▸ **PROMPT**: Locate the word "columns" in the material, then show every line that holds it.

####

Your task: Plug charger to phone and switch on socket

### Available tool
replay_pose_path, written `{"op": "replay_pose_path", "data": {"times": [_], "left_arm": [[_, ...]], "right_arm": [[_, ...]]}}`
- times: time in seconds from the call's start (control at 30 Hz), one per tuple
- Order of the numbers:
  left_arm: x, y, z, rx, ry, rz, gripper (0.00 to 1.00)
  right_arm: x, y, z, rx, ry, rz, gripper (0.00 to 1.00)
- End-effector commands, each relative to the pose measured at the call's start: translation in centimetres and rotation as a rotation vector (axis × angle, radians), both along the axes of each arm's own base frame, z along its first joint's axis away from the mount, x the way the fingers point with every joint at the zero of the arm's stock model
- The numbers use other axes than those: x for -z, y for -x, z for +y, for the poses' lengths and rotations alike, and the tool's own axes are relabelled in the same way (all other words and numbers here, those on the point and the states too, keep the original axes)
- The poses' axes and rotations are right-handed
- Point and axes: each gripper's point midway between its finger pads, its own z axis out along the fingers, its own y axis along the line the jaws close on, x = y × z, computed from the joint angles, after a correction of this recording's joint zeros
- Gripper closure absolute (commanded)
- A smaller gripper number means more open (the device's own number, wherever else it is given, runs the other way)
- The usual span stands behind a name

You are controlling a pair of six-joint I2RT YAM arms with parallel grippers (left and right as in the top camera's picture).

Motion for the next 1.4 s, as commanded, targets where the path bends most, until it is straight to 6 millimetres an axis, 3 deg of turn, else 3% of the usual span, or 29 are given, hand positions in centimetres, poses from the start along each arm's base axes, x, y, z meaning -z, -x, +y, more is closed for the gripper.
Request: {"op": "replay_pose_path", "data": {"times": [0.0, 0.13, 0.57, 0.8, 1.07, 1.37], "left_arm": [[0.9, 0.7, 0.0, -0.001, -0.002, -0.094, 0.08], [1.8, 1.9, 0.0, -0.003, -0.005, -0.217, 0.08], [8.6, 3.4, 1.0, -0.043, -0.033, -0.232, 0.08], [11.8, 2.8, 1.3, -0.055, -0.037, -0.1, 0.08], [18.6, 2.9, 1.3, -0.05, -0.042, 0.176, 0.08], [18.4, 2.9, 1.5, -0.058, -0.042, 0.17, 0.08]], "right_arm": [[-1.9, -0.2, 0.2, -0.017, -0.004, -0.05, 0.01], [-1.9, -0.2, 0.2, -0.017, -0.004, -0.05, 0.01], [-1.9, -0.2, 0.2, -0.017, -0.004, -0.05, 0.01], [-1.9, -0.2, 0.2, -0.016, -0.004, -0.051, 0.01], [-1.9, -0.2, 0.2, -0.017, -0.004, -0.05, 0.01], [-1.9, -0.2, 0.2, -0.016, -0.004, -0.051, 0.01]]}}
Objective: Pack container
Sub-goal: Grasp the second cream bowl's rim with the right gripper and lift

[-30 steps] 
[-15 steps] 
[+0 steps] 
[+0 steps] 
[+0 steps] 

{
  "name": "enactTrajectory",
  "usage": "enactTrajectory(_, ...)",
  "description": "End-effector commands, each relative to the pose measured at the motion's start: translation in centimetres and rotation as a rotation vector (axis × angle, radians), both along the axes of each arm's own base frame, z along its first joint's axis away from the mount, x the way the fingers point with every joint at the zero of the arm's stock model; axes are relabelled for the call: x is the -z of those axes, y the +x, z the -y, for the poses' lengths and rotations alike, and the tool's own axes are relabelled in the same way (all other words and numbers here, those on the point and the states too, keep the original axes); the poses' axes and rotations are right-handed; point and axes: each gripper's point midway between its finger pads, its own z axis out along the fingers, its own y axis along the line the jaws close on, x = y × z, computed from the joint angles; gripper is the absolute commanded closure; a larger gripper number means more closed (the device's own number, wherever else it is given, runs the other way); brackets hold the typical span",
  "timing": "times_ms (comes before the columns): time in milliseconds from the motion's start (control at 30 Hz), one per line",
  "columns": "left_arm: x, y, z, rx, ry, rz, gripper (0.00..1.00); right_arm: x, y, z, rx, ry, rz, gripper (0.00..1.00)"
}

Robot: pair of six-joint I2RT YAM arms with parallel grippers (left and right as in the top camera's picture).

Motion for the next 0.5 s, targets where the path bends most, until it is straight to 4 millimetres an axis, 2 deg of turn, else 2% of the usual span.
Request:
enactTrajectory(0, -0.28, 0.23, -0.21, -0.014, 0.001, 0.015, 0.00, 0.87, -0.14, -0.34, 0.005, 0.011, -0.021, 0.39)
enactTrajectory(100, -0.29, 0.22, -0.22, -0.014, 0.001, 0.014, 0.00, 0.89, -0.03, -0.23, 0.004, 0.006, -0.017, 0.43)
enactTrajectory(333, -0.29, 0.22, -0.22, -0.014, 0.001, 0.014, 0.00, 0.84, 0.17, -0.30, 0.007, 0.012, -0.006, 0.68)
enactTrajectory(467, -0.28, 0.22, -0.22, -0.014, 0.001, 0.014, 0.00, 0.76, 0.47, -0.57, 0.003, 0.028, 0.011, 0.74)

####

▸ **WRITTEN REPLY**:
  "timing": "times_ms (comes before the columns): time in milliseconds from the motion's start (control at 30 Hz), one per line",
  "columns": "left_arm: x, y, z, rx, ry, rz, gripper (0.00..1.00); right_arm: x, y, z, rx, ry, rz, gripper (0.00..1.00)"

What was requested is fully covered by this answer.